Pedro Sánchez e Iglesias tienen teléfono y Junqueras, también, pueden intercambiar sin mayores dificultades el razonamiento político sobre un sí, un no o una abstención, atendiendo a las circunstancias excepcionales de la política catalana y por rebote de la española; si la negociación exige trabajar sobre documentos presupuestarios donde fijar líneas rojas o modificar partidas, siempre queda la figura del intermediario discreto y solvente. Sin embargo, Iglesias opta por visitar personalmente a Junqueras y Junqueras acepta la visita, aunque a muchos de los suyos (y a sus supuestos socios) les vaya a escandalizar. Habrá que deducir, pues, que el mensaje no está en el contenido de la reunión sino en la formalidad de la reunión.

La singularidad del encuentro no habría que buscarla en que Iglesias se desplace a la cárcel para hablar con el presidente de ERC, sino que Junqueras deba recibirle en su celda preventiva porque está recluido desde hace casi un año a la espera de juicio por rebelión. Lo primero es consecuencia menor de la gravedad de lo segundo y esto es lo que van a subrayar, lo que Amnistía Internacional cree desproporcionado, varios ministros de Sánchez, un exceso, y el soberanismo y Podemos, una injusticia, sin entrar en el fondo de los procesamientos.

Visualizando la anormalidad, los dos protagonistas aprovechan para exhibir su autoridad. Iglesias se convierte de facto en mano izquierda de Sánchez, relegando a la ministra de turno a una posición secundaria; Junqueras hace saber a todo el mundo, si es que alguien todavía no lo sabía, que la política catalana, al menos la que depende de ERC, se piensa y se ordena desde la cárcel. Y la visita del socio de Sánchez, certifica el reconocimiento oficial del liderazgo del dirigente encausado.

La maniobra en términos de imagen es estupenda para ambos. Otra cosa es que vaya a servir para conseguir el voto de ERC a los presupuestos. Nadie en el Gobierno central sabe cómo va acabar la negociación de las cuentas del Estado, con o sin la participación de Iglesias.

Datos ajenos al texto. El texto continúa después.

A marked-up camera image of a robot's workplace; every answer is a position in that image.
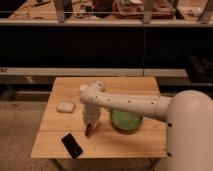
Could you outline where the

El factor emocional de la permanencia de tantos dirigentes políticos durante tanto tiempo en prisión provisional se escapa al tradicional método de pactar los presupuestos con las minorías parlamentarias de representación territorial, a base de poner sobre la mesa las reservas de dinero para peticiones concretas de sus diputados o de sus gobiernos autónomos.

Pedirle a un dirigente preso que anteponga la lógica política a su sentimiento de injusticia personal y colectivo no resultará fácil; tampoco será sencillo explicar a los manifestantes (y a Quim Torra, el primero) que a pesar de tanto exceso judicial los intereses del país exigen tomar decisiones políticas si la oferta presupuestaria se juzga aceptable, pero lo más irreal es pedirle a un gobierno de un Estado de derecho la intercesión a favor de los dirigentes procesados ante el Tribunal Supremo, vía ministerio fiscal, cuando unos meses atrás se criticaba al anterior gobierno de este mismo Estado de derecho por interferir en la justicia, lo que entonces se consideraba acertadamente como un déficit democrático. El error de poner en manos de los jueces el conflicto político fue mayúsculo, ahora solo queda esperar al juicio y confiar en que exista mayor realismo en la cárcel que en el Palau de la Generalitat.